I see the Metal docs make some noise about not flipping residency sets in and out willy-nilly, but this is going to the opposite extreme, where we're basically requesting everything resident all the time. I'm amazed that is even possible. And if it is, why does Metal bother getting us to make resources resident at all? Why not just hide it all away under Metal's own management.

I can't see any guidance in Metal docs about not doing it this way, but do we know what kind of under-the-cover gymnastics Metal has to do to swap what's really resident on the GPU, compared to the entirety of all resources in the app? I'm a little concerned that under the covers, there are going to be constant GPU residency cache hits.

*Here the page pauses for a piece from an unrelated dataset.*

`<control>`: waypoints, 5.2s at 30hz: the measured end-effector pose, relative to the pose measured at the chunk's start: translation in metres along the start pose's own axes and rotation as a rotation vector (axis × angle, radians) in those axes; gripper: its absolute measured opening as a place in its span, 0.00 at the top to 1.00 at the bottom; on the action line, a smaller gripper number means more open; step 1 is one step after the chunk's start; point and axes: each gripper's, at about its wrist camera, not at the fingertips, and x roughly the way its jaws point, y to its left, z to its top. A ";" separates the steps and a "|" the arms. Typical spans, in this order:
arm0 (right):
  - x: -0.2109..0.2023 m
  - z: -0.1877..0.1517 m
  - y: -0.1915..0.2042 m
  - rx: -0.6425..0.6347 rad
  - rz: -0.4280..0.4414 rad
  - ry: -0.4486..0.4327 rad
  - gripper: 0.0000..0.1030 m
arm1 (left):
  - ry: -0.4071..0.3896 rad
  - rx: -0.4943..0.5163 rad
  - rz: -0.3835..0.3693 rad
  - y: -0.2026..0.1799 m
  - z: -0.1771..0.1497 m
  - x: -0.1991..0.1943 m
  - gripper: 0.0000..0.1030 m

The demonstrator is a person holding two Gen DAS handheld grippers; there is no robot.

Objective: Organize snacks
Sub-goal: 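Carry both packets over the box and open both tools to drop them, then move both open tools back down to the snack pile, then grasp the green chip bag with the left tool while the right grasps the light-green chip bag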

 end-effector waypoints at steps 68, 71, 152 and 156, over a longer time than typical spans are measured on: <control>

I'm sure it's much better than potentially tens of thousands of calls to useResource:, but, I'm curious if we have run a sizeable performance comparison of using residency sets this way?

And if it is, why does Metal bother getting us to make resources resident at all? Why not just hide it all away under Metal's own management.

The new hotness is giving the engine developer complete control over everything. Compare Direct3D 12 and ID3D12Device::MakeResident()/Evict().

And I have to second Bill's concerns about the performance implications of essentially forcing Metal to juggle many thousands of resources just to satisfy the residency requirement--assuming it will even let us do this. Not to mention the possibility that this could cause an unrecoverable GPU page fault at a critical juncture...

As for how that performs, I ran Diablo 4 and Diablo 2 Resurrected (with descriptor indexing heaps), on an M1 Air using this code and it was fine, so I'm not too worried about practicality of this solution given that the alternative is often better measured in seconds per frame (and yes, I tried optimizing to only useResources as few things as needed). I'll compare some games that don't use descriptor indexing to see what difference does it make and report back.

I could try keeping things per-descriptor set as you say, that should work for descriptor sets and may be worth implementing, but looking at VK_EXT_descriptor_buffer it seems that the Vulkan model is in fact that all (non-sparse?) things are resident (and we should be able to support that too).

I checked a couple D3D11-on-wined3d-on-MoltenVK games with Metal argument buffers and do not see any negative impact, maybe a slight performance increase with these patches. They are strongly CPU bound though, it would be interesting to see how something that stresses the GPU more is affected.

I could try keeping things per-descriptor set as you say, that should work for descriptor sets and may be worth implementing, but looking at VK_EXT_descriptor_buffer it seems that the Vulkan model is in fact that all (non-sparse?) things are resident (and we should be able to support that too).

From my reading of VK_EXT_descriptor_buffer, it seems to map exactly to a Metal argument buffer, especially under Metal 3. That would seem to align with the design I discussed above, where one Metal argument buffer = one Metal residency set (but minus the mapping to one descriptor set).

In MoltenVK then, perhaps MVKMetalArgumentBuffer could also hold the corresponding Metal residency set, and as resources are added and removed from the Metal argument buffer, they are also added and removed from the attached residency set. Then in MVKResourcesCommandEncoderState::encodeMetalArgumentBuffer(), when the Metal argument buffer is bound, so would the corresponding Metal residency set be added to the MTLCommandBuffer.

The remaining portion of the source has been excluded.